Qual è il senso di questa iniziativa?
Trasmettere ai bambini i veri valori dello sport e dell’amicizia, un tema fondamentale che ho vissuto sulla mia pelle: nei momenti più brutti sono gli amici veri che ti aiutano. Oltre all’evento in sé, poi, con i filmati e le fotografie che facciamo durante la giornata, giro in diverse scuole in tutta Italia per testimoniare l’importanza di fare sport in modo sano.
Perché i bambini?
Perché sono ancora capaci di stupirsi davanti allo spettacolo naturale che le vette regalano, e poi perché in montagna, anche se faticano, si divertono, ed è così che dovrebbe essere. Io lo faccio, sia quando siamo in passaggiata sia poi, negli incontri nelle scuole, cercando di insegnar loro che la vita è il dono più prezioso che hanno, e che lo sport sano ti regala delle emozioni incredibili e insostituibili.

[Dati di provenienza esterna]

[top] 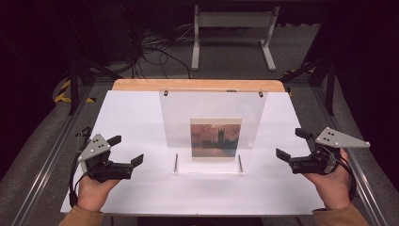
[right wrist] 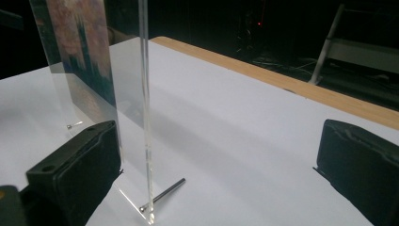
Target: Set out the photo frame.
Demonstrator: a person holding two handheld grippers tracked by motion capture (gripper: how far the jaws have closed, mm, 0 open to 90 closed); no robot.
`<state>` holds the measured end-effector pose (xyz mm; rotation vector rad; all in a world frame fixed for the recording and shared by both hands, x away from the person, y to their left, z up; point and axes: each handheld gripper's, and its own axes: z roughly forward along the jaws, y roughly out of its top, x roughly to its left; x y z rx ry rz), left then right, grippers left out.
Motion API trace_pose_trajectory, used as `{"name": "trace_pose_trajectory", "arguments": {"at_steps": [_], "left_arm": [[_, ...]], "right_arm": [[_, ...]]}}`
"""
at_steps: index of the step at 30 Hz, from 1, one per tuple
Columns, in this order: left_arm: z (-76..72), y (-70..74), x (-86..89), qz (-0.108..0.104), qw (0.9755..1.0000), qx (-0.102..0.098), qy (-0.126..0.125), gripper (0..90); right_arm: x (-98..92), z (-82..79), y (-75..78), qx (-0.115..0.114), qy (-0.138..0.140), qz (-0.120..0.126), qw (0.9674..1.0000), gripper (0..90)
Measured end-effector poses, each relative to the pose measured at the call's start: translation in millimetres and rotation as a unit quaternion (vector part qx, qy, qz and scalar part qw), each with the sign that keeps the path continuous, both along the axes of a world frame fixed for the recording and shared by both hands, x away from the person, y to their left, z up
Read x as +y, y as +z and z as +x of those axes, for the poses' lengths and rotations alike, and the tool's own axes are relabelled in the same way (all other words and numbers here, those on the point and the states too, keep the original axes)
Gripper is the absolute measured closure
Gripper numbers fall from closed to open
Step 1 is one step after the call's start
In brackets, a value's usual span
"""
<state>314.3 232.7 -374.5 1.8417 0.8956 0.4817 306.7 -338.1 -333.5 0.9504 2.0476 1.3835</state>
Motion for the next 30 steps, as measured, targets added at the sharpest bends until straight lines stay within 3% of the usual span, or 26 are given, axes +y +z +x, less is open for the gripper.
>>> {"name": "trace_pose_trajectory", "arguments": {"at_steps": [9, 17, 21, 27, 30], "left_arm": [[-6.3, -28.9, 18.0, -0.017, 0.9995, 0.004, 0.026, 0.0], [-11.2, -53.5, 26.5, -0.028, 0.9995, -0.002, 0.017, 0.0], [-12.2, -61.4, 28.3, -0.038, 0.9991, -0.005, 0.016, 0.0], [-11.2, -79.9, 22.8, -0.052, 0.9986, -0.006, -0.01, 0.0], [-8.2, -83.9, 24.8, -0.058, 0.9982, -0.005, -0.012, 0.0]], "right_arm": [[-9.3, -5.5, -32.9, 0.004, -0.011, 0.001, 0.9999, 0.2], [-11.5, -7.8, -59.5, -0.006, -0.01, 0.02, 0.9997, 0.1], [-13.3, -8.1, -74.7, 0.006, -0.015, 0.025, 0.9996, 0.1], [-13.0, -9.5, -94.3, 0.018, -0.006, 0.027, 0.9994, 0.1], [-9.1, -7.1, -109.9, 0.043, -0.005, 0.019, 0.9989, 0.1]]}}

Nello stesso tempo, però, lo sport ti insegna che ci sono anche delle regole da rispettare, che per arrivare in cima alla montagna devi fare fatica, devi metterti in gioco. Ma la soddisfazione, poi, sarà ancora più grande.
La montagna, però, è anche pericolo. La sua storia lo insegna.
Io forse sono di parte, perché penso di essere nato proprio per andare in montagna, è il mio habitat naturale. Però, in realtà, penso che sia la vita a funzionare così, e trovo sia molto più pericoloso per un ragazzo mettersi al volante dopo che, magari, ha bevuto un po’ troppo in discoteca, che non diventare un alpinista preparato che affronta la montagna.
Che cosa la montagna può dare in più rispetto agli altri sport?
Per me la cosa fondamentale è che i giovani facciano sport, perché qualsiasi sport trasmette dei valori fondamentali, sia che uno corra, che vada in bicicletta o si metta a nuotare. La montagna, per me, ha in più un aspetto di riflessione: in montagna c’è silenzio, c’è tempo e spazio per stare anche con se stessi. La montagna, poi, è difficoltà: per questo scelgo salite impegnative e, tra un paio d’anni, ho il progetto di portare i bambini a fare una vera e propria traversata sui ghiacciai, per fare un passo in più, per dimostrare che la montagna insegna anche la voglia di lottare. E a me, sul K2, quella voglia ha salvato la vita.
Qual è il suo rapporto, oggi, con la montagna, dopo quella terribile avventura?
La montagna è la mia vita, oltre che il mio lavoro. Non potrei pensare di stare senza. Oggi sono tornato a fare il maestro di sci, la guida alpina, il soccorritore. Sono tornato a correre, anche se è più doloroso, e piano piano sono convinto che tornerò anche ad arrampicare come prima. Il mio progetto è riuscire a tornare in cima a un ottomila e fare una foto da mettere in copertina del mio prossimo libro. Il concetto è fare qualcosa che possa aiutare chi, in qualche modo, deve ricominciare da zero. Gli dimostro che si può fare.